Nuestra investigación se centra en comprender cómo las células detectan, monitorean y regulan los múltiples loci de ADN ribosómico dentro de su genoma. Específicamente, nuestro objetivo es descubrir los mecanismos que distinguen qué loci de ADNr se transcriben activamente y cómo estos loci se regulan individualmente. Recientemente hemos descubierto que la cantidad de ADNr en una célula puede cambiar con el tiempo, y que este cambio altera los loci de ADNr que se transcriben.
Ahora entendemos que las células cambiarán su transcripción de ADNr en función de la cantidad de ADNr que tengan. Este descubrimiento nos lleva a preguntarnos cómo las células saben cuánta CDR tienen y cómo determinan qué locus de ADNr preferirán expresar. Nuestro laboratorio se centra ahora en comprender el mecanismo que utilizan las células para distinguir entre diferentes loci de ADNr y detectar y regular su actividad.
Bajo un microscopio estereoscópico, diseccione Drosophila para aislar los testículos en PBS libres de ARNasa. Para empezar, agarra la mitad del abdomen con un par de pinzas y el extremo del abdomen con otro par para separar suavemente al animal. Con pinzas, transfiera los testículos aislados de la placa de disección a un tubo de microfuga de 1,5 mililitros que contenga 0,5 mililitros de PBS sin ARNasa.
Aspirar el PBS y añadir un mililitro de solución de fijación. Coloque la muestra en un agitador nutante a temperatura ambiente durante 30 minutos. Después de la incubación, aspire la solución de fijación.
A continuación, lavar la muestra dos veces con un mililitro de PBS durante cinco minutos cada una en un agitador nutante. Después de aspirar el PBS, agregue un mililitro de etanol al 70% libre de RNasa e incube la muestra a cuatro grados centígrados durante la noche en un agitador nutante. A continuación, aspire el etanol y añada un mililitro de tampón de lavado a la muestra.
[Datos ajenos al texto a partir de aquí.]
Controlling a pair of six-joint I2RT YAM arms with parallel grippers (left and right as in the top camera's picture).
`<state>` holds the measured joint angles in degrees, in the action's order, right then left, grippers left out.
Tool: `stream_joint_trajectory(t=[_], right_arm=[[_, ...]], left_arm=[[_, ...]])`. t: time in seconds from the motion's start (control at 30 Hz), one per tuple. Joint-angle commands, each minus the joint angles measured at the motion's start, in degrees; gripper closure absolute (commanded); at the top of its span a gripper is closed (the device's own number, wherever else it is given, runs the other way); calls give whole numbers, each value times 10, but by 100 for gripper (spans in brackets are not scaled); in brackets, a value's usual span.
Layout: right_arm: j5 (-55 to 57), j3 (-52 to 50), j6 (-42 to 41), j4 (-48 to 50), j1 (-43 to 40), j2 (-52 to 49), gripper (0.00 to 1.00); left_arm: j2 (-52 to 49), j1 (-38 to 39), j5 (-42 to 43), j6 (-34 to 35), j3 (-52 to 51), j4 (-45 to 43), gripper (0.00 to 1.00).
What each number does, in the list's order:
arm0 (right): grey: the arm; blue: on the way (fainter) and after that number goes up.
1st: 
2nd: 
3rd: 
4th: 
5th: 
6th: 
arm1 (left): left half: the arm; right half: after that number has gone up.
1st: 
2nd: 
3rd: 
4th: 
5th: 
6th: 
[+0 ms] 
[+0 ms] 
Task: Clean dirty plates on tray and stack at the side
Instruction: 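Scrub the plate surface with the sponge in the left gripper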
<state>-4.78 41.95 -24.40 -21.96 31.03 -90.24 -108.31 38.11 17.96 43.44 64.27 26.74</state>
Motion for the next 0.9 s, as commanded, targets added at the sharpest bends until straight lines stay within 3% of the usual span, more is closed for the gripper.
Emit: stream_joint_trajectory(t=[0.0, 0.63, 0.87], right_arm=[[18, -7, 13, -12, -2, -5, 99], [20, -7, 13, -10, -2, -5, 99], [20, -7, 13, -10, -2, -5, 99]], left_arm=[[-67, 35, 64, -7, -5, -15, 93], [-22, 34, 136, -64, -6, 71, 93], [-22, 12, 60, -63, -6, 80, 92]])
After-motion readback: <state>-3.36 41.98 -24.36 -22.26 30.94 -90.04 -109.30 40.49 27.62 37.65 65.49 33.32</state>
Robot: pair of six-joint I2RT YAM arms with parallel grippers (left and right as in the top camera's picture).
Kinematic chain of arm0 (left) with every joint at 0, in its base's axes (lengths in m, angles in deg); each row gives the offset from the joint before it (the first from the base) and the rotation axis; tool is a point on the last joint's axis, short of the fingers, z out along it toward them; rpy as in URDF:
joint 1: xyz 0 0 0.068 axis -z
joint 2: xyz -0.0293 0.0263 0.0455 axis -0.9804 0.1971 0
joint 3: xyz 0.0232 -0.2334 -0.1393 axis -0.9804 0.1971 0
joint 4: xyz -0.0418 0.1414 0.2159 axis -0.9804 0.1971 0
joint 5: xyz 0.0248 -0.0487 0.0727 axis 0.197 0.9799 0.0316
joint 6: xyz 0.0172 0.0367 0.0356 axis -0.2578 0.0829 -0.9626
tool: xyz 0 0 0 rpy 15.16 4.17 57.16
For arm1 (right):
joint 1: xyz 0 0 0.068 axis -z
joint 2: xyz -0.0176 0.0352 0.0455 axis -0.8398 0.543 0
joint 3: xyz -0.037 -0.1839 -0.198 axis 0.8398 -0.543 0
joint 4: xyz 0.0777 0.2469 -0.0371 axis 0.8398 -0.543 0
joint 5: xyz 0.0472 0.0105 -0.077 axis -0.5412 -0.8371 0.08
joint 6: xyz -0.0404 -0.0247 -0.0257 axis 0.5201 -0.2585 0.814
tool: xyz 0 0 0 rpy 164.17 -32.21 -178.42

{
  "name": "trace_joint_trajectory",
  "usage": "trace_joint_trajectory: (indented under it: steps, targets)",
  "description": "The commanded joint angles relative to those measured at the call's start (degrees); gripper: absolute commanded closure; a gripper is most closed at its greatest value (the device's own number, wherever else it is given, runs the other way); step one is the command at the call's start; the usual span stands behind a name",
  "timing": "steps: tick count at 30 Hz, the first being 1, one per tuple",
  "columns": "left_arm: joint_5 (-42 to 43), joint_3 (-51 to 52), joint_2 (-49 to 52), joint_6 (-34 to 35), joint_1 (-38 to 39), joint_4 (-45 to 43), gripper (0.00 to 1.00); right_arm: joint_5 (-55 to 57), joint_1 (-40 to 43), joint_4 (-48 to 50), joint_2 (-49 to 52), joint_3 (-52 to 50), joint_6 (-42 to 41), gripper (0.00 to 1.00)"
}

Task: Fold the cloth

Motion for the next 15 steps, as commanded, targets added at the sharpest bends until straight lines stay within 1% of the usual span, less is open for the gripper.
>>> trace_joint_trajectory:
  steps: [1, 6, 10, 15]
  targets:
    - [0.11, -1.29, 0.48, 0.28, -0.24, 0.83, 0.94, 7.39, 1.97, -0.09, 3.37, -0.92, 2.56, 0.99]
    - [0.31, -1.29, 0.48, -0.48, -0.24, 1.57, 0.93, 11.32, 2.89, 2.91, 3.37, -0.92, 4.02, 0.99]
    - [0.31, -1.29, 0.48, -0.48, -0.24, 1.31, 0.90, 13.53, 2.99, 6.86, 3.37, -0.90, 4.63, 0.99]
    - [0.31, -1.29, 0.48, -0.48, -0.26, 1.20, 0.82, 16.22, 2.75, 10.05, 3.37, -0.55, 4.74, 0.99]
Incubar la muestra a temperatura ambiente en un agitador nutante durante tres minutos. Después de eso, deje que el tubo descanse en posición vertical durante dos minutos. Mezcle las sondas y las mascarillas con el tampón de hibridación para preparar un volumen total de 100 microlitros por muestra como se muestra aquí.
A continuación, añada 100 microlitros de solución de hibridación a la muestra después de aspirar el tampón de lavado. Aplique una película transparente para sellar los bordes del tubo. Envuelva el tubo en papel de aluminio para protegerlo de la luz e incube la muestra en un baño de agua a 37 grados centígrados durante al menos 24 horas.
Sin aspirar la solución de hibridación, agregue un mililitro de tampón de lavado a la muestra. Incubar la muestra en un baño de agua a 37 grados centígrados durante 30 minutos en la oscuridad. Una vez aspirado el tampón de lavado, se añade un mililitro de tampón de lavado fresco a la muestra y se vuelve a incubar.
Al final de la incubación, aspire el tampón de lavado y agregue 50 microlitros de medio de montaje a la muestra. Bajo un microscopio estereoscópico de disección, utilice una pipeta para transferir la muestra a un portaobjetos de microscopio. Con pinzas, coloque los testículos en una línea en el portaobjetos del microscopio para facilitar la identificación de la muestra durante la toma de imágenes.
Cubra la muestra con un cubreobjetos y seque los bordes del cubreobjetos con una toallita de papel para eliminar el exceso de medios de montaje. Sella los bordes del cubrebotas con esmalte de uñas y déjalos en la oscuridad a temperatura ambiente durante 10 minutos para permitir que el esmalte de uñas se seque. Se detectaron señales de ARNr en el nucléolo, que aparecen como regiones de poros DAPI dentro del núcleo, particularmente en células germinales con núcleos grandes y nucléolos.
Se observaron señales débiles e inespecíficas en el citoplasma en muestras que carecían de loci de ARNr. En la mayoría de las células, se detectaron exclusivamente señales de ARNy, lo que indica la transcripción del ARNr del locus de ADNy. Se observó la coexpresión de X e YrRNA en las células germinales, con señales que se fusionan en un solo núcleo o se separan en dos nucléolos.